Task requirements:
Please quote exactly the lines below from the line containing "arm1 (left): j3" to the line containing "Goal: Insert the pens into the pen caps", both lines included, and nothing else.

Input data:
···
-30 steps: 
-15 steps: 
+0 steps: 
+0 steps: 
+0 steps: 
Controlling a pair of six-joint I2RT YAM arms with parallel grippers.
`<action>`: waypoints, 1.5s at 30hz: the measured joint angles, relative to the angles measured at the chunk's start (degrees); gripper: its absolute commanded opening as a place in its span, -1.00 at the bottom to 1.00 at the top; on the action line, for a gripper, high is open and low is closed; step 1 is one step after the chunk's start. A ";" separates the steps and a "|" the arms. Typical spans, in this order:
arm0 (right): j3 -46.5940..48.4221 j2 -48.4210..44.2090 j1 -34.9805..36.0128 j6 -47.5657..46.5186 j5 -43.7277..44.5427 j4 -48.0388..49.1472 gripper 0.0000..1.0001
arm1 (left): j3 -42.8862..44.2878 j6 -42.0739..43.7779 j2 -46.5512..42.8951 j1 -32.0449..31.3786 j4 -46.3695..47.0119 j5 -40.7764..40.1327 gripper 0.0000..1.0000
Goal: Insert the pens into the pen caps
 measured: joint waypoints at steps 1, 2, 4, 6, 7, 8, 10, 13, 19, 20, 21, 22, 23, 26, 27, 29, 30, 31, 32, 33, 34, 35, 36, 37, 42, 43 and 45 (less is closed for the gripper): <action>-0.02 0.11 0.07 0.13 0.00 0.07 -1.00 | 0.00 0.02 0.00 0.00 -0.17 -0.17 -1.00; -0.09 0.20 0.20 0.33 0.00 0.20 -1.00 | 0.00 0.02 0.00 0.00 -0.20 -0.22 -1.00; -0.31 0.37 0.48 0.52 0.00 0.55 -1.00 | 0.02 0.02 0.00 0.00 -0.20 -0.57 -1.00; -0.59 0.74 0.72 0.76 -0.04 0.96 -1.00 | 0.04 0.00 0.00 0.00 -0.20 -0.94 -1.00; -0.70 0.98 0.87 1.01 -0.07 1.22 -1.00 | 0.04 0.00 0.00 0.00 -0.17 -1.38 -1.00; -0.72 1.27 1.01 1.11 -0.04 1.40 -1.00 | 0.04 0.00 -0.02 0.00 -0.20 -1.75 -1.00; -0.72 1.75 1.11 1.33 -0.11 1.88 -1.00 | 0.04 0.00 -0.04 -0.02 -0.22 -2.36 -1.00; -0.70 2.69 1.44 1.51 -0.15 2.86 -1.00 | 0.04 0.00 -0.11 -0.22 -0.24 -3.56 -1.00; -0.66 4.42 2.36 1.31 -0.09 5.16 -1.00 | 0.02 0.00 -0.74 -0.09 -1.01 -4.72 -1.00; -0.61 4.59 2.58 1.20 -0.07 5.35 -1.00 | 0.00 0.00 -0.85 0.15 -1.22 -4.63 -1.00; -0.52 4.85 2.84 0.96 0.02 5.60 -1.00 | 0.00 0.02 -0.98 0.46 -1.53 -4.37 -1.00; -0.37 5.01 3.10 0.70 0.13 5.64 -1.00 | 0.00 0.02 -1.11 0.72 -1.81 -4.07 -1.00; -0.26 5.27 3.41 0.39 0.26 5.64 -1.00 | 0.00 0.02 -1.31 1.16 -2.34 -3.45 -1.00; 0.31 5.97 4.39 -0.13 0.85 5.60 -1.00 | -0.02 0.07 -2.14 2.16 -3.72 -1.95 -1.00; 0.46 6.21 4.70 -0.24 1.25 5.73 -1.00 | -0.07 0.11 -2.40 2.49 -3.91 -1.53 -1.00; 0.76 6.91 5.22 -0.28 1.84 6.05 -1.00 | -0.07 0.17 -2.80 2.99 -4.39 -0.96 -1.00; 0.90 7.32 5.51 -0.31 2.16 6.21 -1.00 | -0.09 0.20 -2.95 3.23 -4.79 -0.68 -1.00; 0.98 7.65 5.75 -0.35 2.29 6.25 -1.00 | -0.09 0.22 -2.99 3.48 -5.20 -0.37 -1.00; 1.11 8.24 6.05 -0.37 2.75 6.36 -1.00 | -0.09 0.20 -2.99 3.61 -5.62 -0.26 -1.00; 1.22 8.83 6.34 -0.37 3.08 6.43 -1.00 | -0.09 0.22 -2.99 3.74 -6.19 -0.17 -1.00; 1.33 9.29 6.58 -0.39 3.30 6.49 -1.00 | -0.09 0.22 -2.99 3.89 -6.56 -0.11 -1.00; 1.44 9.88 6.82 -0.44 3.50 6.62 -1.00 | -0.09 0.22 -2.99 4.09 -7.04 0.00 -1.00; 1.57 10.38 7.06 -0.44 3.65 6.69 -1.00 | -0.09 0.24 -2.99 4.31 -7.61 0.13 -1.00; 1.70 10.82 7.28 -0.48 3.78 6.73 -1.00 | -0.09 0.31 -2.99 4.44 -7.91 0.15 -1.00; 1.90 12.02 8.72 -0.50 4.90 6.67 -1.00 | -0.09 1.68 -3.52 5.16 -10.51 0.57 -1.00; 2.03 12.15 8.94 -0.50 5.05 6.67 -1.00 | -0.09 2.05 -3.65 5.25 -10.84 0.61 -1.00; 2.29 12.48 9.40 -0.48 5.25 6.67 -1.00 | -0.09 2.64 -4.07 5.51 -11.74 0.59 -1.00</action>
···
Expected answer:
arm1 (left): j3 -42.8862..44.2878 j6 -42.0739..43.7779 j2 -46.5512..42.8951 j1 -32.0449..31.3786 j4 -46.3695..47.0119 j5 -40.7764..40.1327 gripper 0.0000..1.0000
Goal: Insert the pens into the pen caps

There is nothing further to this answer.